_TASK REQUIREMENTS_
Scan the entries and tally the lines that include the string "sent". Reply with the figure alone.

○ ○ ○ ○ ○ ○ ○

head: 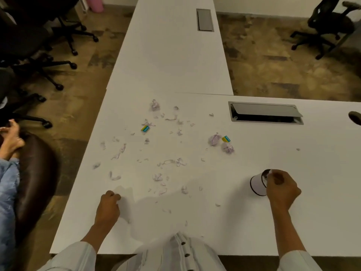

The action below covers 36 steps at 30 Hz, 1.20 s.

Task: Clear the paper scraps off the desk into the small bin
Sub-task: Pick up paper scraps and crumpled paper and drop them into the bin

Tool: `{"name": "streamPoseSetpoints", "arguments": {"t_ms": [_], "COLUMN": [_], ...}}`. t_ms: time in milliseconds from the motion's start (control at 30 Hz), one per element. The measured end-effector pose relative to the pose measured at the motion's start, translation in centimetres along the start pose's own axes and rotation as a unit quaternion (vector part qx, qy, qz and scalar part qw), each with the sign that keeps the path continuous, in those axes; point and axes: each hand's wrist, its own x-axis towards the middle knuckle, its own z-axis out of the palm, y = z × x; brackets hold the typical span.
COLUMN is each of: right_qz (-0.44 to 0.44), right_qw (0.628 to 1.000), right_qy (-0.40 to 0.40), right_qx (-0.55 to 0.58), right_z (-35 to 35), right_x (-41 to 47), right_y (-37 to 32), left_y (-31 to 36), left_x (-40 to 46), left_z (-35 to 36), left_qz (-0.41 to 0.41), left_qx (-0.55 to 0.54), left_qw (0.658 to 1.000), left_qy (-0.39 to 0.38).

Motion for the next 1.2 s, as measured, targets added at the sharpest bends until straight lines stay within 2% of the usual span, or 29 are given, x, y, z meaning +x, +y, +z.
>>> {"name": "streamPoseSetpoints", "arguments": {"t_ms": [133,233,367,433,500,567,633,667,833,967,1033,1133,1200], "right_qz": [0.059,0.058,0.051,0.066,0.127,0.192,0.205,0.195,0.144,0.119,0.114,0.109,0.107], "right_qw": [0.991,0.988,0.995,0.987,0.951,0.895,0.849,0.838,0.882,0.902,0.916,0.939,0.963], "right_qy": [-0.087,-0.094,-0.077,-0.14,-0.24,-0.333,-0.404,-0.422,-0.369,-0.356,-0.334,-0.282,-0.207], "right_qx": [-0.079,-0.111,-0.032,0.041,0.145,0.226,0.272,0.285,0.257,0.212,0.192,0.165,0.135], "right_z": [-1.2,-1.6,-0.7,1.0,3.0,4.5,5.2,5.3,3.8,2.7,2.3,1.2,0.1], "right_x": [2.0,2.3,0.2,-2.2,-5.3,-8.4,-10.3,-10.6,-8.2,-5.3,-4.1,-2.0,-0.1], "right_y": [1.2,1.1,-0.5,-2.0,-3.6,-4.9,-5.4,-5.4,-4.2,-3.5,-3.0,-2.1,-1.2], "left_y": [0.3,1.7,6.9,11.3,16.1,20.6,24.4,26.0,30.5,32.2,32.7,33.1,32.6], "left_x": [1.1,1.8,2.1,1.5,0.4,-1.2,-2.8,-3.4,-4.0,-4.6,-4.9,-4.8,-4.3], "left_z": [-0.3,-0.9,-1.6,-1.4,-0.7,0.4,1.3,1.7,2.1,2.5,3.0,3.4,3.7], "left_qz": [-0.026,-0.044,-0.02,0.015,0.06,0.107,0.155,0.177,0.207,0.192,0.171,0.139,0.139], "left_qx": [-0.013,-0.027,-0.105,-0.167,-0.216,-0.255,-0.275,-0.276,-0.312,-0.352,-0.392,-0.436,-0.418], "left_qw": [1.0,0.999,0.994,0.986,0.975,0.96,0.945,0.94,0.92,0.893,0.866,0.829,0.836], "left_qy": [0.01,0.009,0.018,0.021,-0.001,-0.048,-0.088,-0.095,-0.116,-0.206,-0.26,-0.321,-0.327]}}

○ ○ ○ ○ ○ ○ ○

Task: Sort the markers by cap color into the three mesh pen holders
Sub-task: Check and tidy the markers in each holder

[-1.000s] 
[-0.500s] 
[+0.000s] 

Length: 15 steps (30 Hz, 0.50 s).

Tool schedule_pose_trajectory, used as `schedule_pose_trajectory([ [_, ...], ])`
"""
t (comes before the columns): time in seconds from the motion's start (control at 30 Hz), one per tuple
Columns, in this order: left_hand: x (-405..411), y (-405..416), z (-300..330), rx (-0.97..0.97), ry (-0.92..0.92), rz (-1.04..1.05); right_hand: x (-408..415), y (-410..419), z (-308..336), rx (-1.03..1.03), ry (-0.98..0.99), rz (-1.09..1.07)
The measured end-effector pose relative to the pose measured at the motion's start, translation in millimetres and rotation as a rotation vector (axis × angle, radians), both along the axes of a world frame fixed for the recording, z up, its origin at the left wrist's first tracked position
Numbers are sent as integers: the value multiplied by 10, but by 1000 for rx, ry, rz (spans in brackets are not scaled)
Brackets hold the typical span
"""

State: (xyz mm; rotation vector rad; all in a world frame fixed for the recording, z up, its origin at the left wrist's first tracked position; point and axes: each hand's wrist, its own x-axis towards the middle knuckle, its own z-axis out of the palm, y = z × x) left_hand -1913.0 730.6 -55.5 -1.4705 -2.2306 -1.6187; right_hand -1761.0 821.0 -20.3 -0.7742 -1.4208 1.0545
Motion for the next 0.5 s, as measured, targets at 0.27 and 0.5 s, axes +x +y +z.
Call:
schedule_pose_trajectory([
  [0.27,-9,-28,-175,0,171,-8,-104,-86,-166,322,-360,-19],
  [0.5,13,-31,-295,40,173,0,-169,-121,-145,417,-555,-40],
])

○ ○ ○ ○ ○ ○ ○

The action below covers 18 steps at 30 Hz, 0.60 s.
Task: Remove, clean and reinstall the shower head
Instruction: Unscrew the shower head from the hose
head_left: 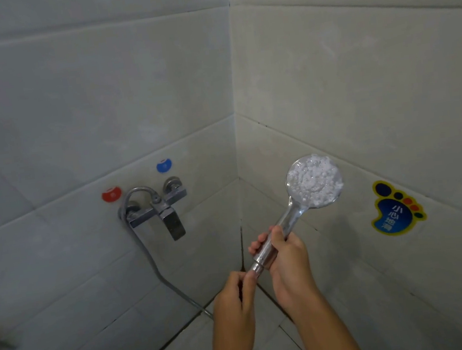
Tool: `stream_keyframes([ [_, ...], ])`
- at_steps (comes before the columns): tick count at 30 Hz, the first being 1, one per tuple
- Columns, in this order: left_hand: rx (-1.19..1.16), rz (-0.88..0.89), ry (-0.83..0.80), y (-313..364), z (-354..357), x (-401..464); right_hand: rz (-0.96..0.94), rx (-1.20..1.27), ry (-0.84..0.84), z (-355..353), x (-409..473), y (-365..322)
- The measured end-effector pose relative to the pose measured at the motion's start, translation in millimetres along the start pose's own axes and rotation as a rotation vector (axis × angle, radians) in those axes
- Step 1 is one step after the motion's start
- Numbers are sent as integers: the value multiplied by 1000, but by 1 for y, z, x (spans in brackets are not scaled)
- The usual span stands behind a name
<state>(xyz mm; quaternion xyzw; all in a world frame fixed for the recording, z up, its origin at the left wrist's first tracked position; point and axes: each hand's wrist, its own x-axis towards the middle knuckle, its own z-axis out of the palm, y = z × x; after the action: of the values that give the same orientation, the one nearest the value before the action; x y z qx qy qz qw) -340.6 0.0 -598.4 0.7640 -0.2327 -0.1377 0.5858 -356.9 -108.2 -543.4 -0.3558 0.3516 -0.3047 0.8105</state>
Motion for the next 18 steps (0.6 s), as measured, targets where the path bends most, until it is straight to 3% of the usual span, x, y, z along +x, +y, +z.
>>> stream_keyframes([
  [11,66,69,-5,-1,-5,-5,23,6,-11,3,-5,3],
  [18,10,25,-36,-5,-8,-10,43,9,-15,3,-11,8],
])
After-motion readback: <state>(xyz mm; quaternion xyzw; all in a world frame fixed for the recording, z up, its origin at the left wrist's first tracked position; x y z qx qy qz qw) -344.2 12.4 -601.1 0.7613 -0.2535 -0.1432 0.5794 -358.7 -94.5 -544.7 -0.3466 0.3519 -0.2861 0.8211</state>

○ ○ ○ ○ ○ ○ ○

_REPLY TO THE TASK_
2